» Task to carry out: Please print each record below exactly as it is written.
*** Exercise materials ***
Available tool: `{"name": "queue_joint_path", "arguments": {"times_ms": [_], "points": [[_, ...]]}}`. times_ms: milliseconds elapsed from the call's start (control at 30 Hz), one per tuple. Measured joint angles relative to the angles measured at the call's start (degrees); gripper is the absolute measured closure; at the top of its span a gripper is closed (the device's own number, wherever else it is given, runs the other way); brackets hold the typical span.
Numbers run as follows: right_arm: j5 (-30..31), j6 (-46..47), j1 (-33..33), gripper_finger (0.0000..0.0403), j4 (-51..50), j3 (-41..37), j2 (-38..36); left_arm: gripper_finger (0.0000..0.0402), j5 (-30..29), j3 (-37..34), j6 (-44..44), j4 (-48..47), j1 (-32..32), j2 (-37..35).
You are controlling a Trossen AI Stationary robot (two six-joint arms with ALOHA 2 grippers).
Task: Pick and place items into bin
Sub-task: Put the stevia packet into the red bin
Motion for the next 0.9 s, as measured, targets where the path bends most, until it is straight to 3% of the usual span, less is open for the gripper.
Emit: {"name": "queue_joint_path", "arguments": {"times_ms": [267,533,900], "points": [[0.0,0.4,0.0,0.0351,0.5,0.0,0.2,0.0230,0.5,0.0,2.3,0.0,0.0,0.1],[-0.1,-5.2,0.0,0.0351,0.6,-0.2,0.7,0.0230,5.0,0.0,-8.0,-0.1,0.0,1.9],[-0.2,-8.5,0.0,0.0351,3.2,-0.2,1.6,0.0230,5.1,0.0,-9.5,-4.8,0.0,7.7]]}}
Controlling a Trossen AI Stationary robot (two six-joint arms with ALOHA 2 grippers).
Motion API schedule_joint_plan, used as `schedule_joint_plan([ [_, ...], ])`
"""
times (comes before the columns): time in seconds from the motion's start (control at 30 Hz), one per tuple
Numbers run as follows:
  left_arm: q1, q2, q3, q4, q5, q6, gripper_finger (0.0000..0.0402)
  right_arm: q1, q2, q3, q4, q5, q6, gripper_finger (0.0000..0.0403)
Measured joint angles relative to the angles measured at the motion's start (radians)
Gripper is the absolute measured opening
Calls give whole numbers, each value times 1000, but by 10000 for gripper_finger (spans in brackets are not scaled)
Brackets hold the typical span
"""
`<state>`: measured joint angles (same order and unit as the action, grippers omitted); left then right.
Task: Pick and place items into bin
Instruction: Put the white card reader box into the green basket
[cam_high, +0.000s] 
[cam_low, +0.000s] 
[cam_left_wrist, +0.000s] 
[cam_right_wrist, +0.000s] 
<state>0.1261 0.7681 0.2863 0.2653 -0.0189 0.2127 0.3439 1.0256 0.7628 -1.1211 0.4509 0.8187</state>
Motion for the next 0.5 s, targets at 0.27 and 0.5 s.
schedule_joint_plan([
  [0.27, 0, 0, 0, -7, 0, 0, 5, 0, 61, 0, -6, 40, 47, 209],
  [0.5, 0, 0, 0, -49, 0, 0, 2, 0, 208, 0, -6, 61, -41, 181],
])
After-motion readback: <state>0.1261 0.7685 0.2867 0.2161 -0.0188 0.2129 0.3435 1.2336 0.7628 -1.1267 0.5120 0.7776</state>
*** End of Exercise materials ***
» Solution to the exercise:
Available tool: `{"name": "queue_joint_path", "arguments": {"times_ms": [_], "points": [[_, ...]]}}`. times_ms: milliseconds elapsed from the call's start (control at 30 Hz), one per tuple. Measured joint angles relative to the angles measured at the call's start (degrees); gripper is the absolute measured closure; at the top of its span a gripper is closed (the device's own number, wherever else it is given, runs the other way); brackets hold the typical span.
Numbers run as follows: right_arm: j5 (-30..31), j6 (-46..47), j1 (-33..33), gripper_finger (0.0000..0.0403), j4 (-51..50), j3 (-41..37), j2 (-38..36); left_arm: gripper_finger (0.0000..0.0402), j5 (-30..29), j3 (-37..34), j6 (-44..44), j4 (-48..47), j1 (-32..32), j2 (-37..35).
You are controlling a Trossen AI Stationary robot (two six-joint arms with ALOHA 2 grippers).
Task: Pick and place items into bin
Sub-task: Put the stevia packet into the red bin
Motion for the next 0.9 s, as measured, targets where the path bends most, until it is straight to 3% of the usual span, less is open for the gripper.
Emit: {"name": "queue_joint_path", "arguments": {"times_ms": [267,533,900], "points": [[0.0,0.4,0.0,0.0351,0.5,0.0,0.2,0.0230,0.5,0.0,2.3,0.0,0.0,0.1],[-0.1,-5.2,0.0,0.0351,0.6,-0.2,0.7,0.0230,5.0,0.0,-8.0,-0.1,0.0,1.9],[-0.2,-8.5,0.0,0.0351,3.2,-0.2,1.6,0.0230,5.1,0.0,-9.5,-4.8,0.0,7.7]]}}
Controlling a Trossen AI Stationary robot (two six-joint arms with ALOHA 2 grippers).
Motion API schedule_joint_plan, used as `schedule_joint_plan([ [_, ...], ])`
"""
times (comes before the columns): time in seconds from the motion's start (control at 30 Hz), one per tuple
Numbers run as follows:
  left_arm: q1, q2, q3, q4, q5, q6, gripper_finger (0.0000..0.0402)
  right_arm: q1, q2, q3, q4, q5, q6, gripper_finger (0.0000..0.0403)
Measured joint angles relative to the angles measured at the motion's start (radians)
Gripper is the absolute measured opening
Calls give whole numbers, each value times 1000, but by 10000 for gripper_finger (spans in brackets are not scaled)
Brackets hold the typical span
"""
`<state>`: measured joint angles (same order and unit as the action, grippers omitted); left then right.
Task: Pick and place items into bin
Instruction: Put the white card reader box into the green basket
[cam_high, +0.000s] 
[cam_low, +0.000s] 
[cam_left_wrist, +0.000s] 
[cam_right_wrist, +0.000s] 
<state>0.1261 0.7681 0.2863 0.2653 -0.0189 0.2127 0.3439 1.0256 0.7628 -1.1211 0.4509 0.8187</state>
Motion for the next 0.5 s, targets at 0.27 and 0.5 s.
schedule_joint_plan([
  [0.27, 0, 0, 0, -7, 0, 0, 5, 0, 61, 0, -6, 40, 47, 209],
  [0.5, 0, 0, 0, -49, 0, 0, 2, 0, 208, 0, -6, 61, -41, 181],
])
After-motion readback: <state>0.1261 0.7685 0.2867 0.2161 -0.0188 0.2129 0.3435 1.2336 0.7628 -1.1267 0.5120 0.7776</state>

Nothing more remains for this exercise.